__EXERCISE PROMPT__.
Filter out every line below that lacks "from", and copy the rest.

:: DATA SHOWN

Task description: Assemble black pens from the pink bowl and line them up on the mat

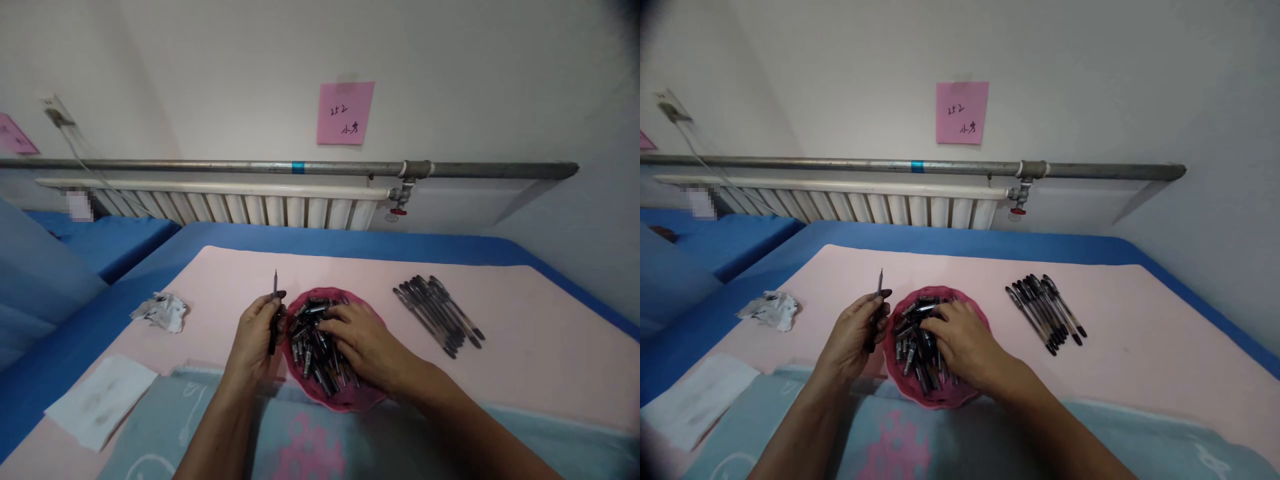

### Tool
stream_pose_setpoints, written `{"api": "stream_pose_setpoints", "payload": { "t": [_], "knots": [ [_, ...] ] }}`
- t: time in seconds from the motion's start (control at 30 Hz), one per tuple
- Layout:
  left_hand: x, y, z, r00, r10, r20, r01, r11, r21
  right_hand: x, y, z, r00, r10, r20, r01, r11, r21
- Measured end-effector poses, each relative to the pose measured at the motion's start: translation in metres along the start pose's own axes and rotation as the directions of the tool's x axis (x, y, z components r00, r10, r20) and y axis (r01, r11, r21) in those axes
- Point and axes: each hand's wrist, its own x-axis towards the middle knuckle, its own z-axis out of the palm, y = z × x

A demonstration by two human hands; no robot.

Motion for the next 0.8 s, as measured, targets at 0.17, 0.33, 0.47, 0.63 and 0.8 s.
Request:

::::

__EXERCISE RESPONSE__.
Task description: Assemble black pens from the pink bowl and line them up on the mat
- t: time in seconds from the motion's start (control at 30 Hz), one per tuple

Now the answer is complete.